En la iglesia del Monestir de Sant Feliu de Guíxols, no demasiado adaptada para este tipo de velada y bajo un calor francamente agobiante, el tercer concierto ofrecido por Europa Galante dentro del veterano Festival de Porta Ferrada de Sant Feliu de Guíxols convocó al público a una sesión de barroco italiano con epicentro en una infrecuente selección de arias operísticas vivaldianas, intercaladas con piezas instrumentales por el pequeño conjunto dirigido por Fabio Biondi.
Revisando constantemente la afinación, Europa Galante abrió la sesión con ese nervio que caracteriza su interpretación de la Sonata para dos violines y bajo continuo, “La Follia”, de Vivaldi: saltos de cuerda, legato, continuum de fuerza y articulación staccato, sentido discursivo que fueron almidonadas por una claridad textural notable. A ello se sumó el liderazgo de Biondi desde el primer violín, con ese control y esa comunicación con los demás músicos mediante la mirada y la expresión corporal que permiten mantener la tensión del discurso sin perder flexibilidad. Una concepción igualmente perceptible en el Concerto a 7 en la mayor de Michele Mascitti o en la Sinfonia en si bemol mayor de Pugnani, donde el conjunto volvió a mostrar una sólida concertación y un cuidado trabajo de articulación en sus contrastantes cuatro movimientos.

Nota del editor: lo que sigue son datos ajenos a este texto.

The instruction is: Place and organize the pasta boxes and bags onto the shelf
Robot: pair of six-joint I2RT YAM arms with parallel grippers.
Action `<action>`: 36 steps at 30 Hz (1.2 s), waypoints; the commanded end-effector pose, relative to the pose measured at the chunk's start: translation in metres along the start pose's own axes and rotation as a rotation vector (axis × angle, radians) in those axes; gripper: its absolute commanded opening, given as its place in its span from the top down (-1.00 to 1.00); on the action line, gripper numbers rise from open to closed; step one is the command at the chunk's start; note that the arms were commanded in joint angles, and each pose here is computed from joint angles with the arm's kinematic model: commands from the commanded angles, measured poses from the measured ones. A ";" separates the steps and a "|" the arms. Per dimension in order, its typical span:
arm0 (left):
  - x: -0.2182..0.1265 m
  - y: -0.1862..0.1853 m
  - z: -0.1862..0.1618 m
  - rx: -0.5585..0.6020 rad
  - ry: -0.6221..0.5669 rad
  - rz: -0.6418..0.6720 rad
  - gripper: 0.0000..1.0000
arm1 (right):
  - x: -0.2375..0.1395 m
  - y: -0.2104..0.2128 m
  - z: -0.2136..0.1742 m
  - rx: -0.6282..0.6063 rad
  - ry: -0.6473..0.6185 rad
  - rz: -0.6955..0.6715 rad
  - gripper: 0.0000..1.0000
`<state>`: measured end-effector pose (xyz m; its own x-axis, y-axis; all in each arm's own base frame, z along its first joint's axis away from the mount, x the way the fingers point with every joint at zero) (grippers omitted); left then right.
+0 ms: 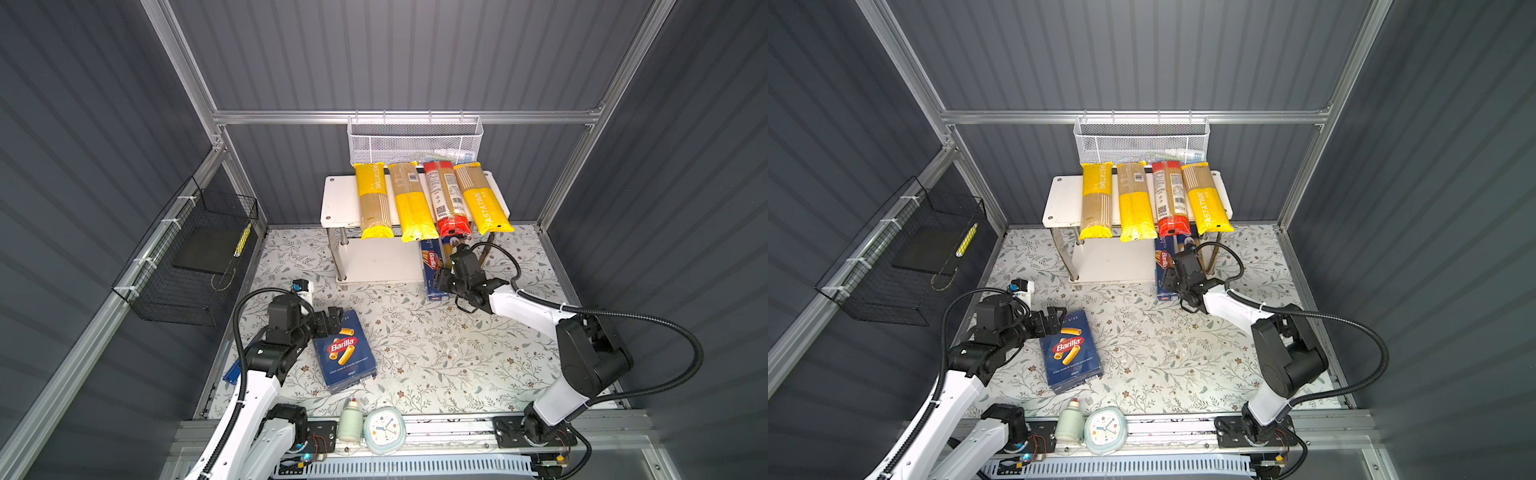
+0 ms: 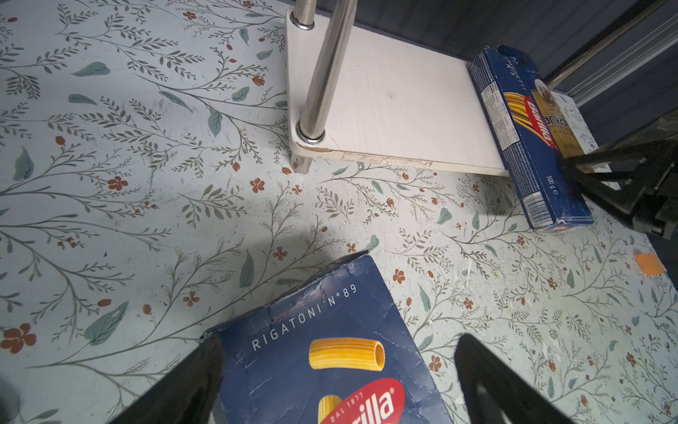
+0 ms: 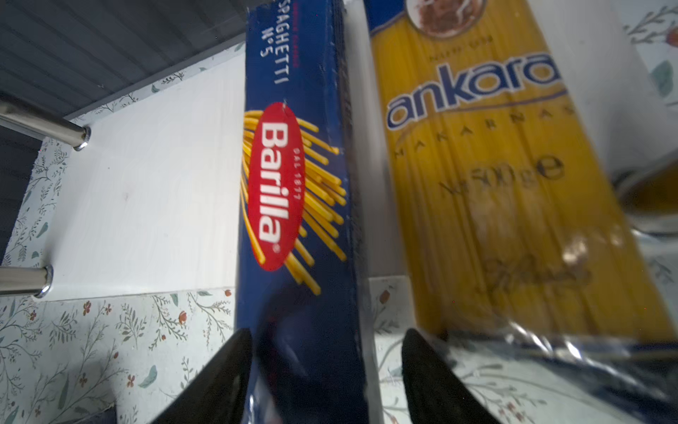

Por su parte y como potente reclamo de la velada, Tina Gorina confirmó que el barroco es también un repertorio afín a sus cualidades vocales y ofreció las credenciales que justifican la confianza de Biondi durante los últimos años en proyectos en el extranjero y en grabaciones de títulos como Halka de Moniuszko y Un giorno di regno de Verdi. Comenzó con un aria de ribetes más líricos que de pirotecnia vocal, «Sposa son disprezzata», de Merope de Geminiano Giacomelli, en la que destacó ya por la gran línea, el fraseo y un estado de forma vocal excelente contrastando la estructura tripartita del da capo con una sección central más declamada frente al carácter de lamento de las secciones primera y tercera.
Le siguió el aria vivaldiana “Fra catene”, muy bien apoyada en la exhibición de coloratura, un vibrato depurado y la delineación de las voladuras rítmicas ornamentales de la sección central. A ello añadió una notable homogeneidad en toda la extensión, con ascensos agudos picados de gran precisión y nada estridentes, que comenzaron a animar al público. Fue la antesala de la resolución magistral de “Amato ben”, de Ercole sul Termodonte, y “Spesso fra vaghe rose”, de Bajazet. Si en la primera lució un sentido cadencial del fraseo inteligente al final de las secciones, unido a una dicción cuidada fruto de una articulación muy estudiada, en la segunda mereció poner al público en pie por su dominio de la coloratura y su expresividad. La cadencia culminó con un re sobreagudo atacado sin atisbo alguno de dureza, sostenido, sin tirantez ni rigidez, en una hermosa prolongación que habla tanto de estilo sin manierismos como de un estado de forma que obliga a preguntarse por qué una voz y una cantante como ella no circula más a menudo por los teatros españoles.
Cerró el programa “Lascia ch’io pianga”, de Rinaldo de Händel, planteada con matices en cada exposición estrófica acordes a una bien planificada diversidad retórica de los afectos tan en boga en la época, tanto en el tempo como en la ornamentación, la expresividad y la habilidad del legato. Como bis, “Ombra mai fu”, de Xerxes, permitió prolongar esa línea de refinamiento y holgura vocal dejando, al mismo tiempo, la sensación de que Gorina posee argumentos suficientes para escucharla más.